Send back the line that contains "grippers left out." and all lines following it through the end of the data below, exactly, omitting pictures.
[[ Material provided, beginning ]]
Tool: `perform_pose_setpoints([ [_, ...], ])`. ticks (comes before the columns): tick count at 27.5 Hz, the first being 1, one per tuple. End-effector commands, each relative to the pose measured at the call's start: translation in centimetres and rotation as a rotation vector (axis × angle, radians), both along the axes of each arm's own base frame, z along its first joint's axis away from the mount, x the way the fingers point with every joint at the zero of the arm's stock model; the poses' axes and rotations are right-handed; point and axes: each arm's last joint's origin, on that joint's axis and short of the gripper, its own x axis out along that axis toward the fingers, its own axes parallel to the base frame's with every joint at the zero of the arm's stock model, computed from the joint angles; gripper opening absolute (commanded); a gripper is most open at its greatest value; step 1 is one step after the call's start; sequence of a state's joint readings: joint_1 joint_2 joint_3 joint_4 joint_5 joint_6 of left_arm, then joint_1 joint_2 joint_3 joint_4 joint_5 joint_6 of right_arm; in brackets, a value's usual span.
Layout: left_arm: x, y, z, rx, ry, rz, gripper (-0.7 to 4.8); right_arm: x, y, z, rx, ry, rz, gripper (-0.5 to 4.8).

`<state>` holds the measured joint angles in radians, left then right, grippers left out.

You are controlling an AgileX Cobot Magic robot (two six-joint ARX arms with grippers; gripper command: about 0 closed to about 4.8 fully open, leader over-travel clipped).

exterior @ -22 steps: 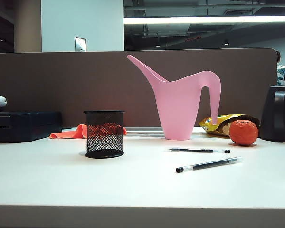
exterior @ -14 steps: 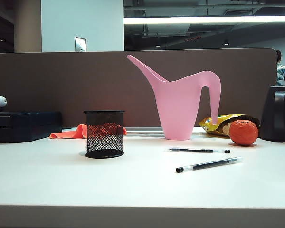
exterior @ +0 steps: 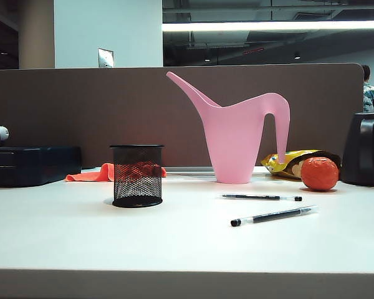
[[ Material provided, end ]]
**Exercise result:**
`<state>` holds the measured joint angles in radians, left then right, grippers left out.

You are controlling an AgileX Cobot Magic robot (two six-joint ARX arms with grippers; gripper command: about 0 closed to about 4.8 fully open, leader over-travel clipped).

exterior @ -22 steps: 
exterior @ -14 steps: 
exterior @ +0 steps: 

Nothing more is needed for this answer.